___ DATA FOR PROCESSING ___

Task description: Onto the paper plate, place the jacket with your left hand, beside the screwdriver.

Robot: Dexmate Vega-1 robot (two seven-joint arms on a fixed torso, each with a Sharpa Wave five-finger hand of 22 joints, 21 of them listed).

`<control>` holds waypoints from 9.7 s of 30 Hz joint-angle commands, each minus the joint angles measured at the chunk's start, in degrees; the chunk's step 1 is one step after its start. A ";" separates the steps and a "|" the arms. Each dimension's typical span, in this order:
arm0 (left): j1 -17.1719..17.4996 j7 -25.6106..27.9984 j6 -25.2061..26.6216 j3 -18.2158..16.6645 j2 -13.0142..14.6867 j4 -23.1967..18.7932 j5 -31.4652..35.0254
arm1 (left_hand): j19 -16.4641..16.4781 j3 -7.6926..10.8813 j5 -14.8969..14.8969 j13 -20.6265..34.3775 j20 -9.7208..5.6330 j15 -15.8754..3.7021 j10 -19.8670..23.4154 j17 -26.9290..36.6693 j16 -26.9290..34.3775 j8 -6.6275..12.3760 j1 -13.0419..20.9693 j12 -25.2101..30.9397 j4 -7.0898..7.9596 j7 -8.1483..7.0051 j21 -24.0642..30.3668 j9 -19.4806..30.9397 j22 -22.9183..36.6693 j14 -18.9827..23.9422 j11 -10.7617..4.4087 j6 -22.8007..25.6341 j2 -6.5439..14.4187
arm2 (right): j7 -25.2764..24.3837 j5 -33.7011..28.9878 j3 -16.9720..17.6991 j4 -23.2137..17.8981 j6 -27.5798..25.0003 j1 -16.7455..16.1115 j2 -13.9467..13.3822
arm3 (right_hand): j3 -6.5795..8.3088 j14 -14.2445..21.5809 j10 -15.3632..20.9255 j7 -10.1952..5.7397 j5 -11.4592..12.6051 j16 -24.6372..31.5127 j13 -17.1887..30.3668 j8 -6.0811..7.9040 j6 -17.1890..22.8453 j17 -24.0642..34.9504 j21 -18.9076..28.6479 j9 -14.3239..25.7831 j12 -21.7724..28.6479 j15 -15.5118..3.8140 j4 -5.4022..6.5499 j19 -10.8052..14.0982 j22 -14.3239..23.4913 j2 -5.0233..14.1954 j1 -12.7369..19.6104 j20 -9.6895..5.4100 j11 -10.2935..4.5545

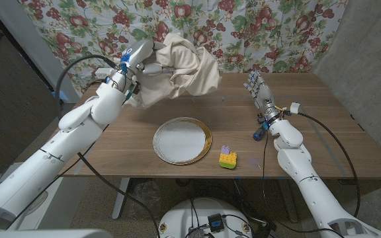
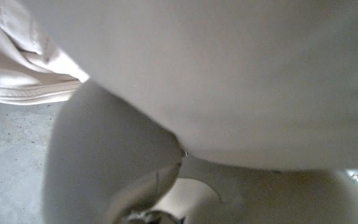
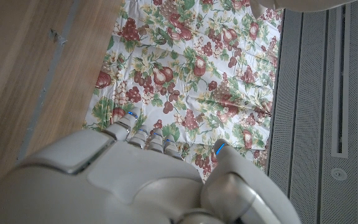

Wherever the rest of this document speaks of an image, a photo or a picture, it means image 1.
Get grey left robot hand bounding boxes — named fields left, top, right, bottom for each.
left=106, top=39, right=175, bottom=97

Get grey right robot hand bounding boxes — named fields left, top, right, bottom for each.
left=243, top=70, right=282, bottom=124

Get beige jacket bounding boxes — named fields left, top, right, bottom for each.
left=129, top=32, right=222, bottom=110

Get gold-rimmed paper plate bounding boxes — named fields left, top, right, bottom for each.
left=152, top=116, right=213, bottom=166

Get floral fruit print backdrop cloth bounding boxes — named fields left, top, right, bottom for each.
left=17, top=0, right=349, bottom=95

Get purple orange green toy bricks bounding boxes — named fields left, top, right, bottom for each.
left=218, top=145, right=238, bottom=170

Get dark table leg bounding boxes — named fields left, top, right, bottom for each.
left=278, top=180, right=299, bottom=223

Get black device on torso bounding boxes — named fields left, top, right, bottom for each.
left=207, top=213, right=225, bottom=233

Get white table leg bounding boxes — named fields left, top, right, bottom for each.
left=112, top=177, right=130, bottom=220

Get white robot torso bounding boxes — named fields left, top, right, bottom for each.
left=157, top=197, right=253, bottom=238

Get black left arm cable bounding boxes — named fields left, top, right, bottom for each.
left=8, top=54, right=161, bottom=238

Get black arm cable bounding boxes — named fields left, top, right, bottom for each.
left=8, top=54, right=161, bottom=238
left=282, top=110, right=362, bottom=218

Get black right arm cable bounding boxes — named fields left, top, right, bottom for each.
left=282, top=110, right=362, bottom=218

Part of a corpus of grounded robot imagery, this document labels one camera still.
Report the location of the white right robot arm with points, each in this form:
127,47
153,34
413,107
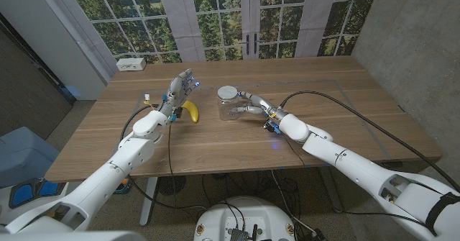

___

WHAT YOU SHOULD DO –
Go through the records from the first line and copy each one exactly, ending after the line that contains "arm1 (left_hand): j19". Give nothing else.

RESULT FOR THIS EXERCISE –
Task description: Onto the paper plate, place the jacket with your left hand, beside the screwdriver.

Robot: Dexmate Vega-1 robot (two seven-joint arms on a fixed torso, each with a Sharpa Wave five-finger hand of 22 joints, 21 of them listed).

`<control>` holds waypoints from 9.7 s of 30 Hz joint-angle commands, each minus the joint angles measured at the chunk's start, in degrees; the chunk's step 1 is one step after its start. A ";" separates the steps and a "|" the arms. Each dimension's typical span, in this order:
arm0 (left): j1 -17.1719..17.4996 j7 -25.6106..27.9984 j6 -25.2061..26.6216 j3 -18.2158..16.6645 j2 -13.0142..14.6867 j4 -23.1967..18.7932 j5 -31.4652..35.0254
arm1 (left_hand): j19 -16.4641..16.4781 j3 -7.6926..10.8813 j5 -14.8969..14.8969 j13 -20.6265..34.3775 j20 -9.7208..5.6330 j15 -15.8754..3.7021 j10 -19.8670..23.4154 j17 -26.9290..36.6693 j16 -26.9290..34.3775 j8 -6.6275..12.3760 j1 -13.0419..20.9693 j12 -25.2101..30.9397 j4 -7.0898..7.9596 j7 -8.1483..7.0051 j21 -24.0642..30.3668 j9 -19.4806..30.9397 j22 -22.9183..36.6693 j14 -18.9827..23.9422 j11 -10.7617..4.4087 j6 -22.8007..25.6341 j2 -6.5439..14.4187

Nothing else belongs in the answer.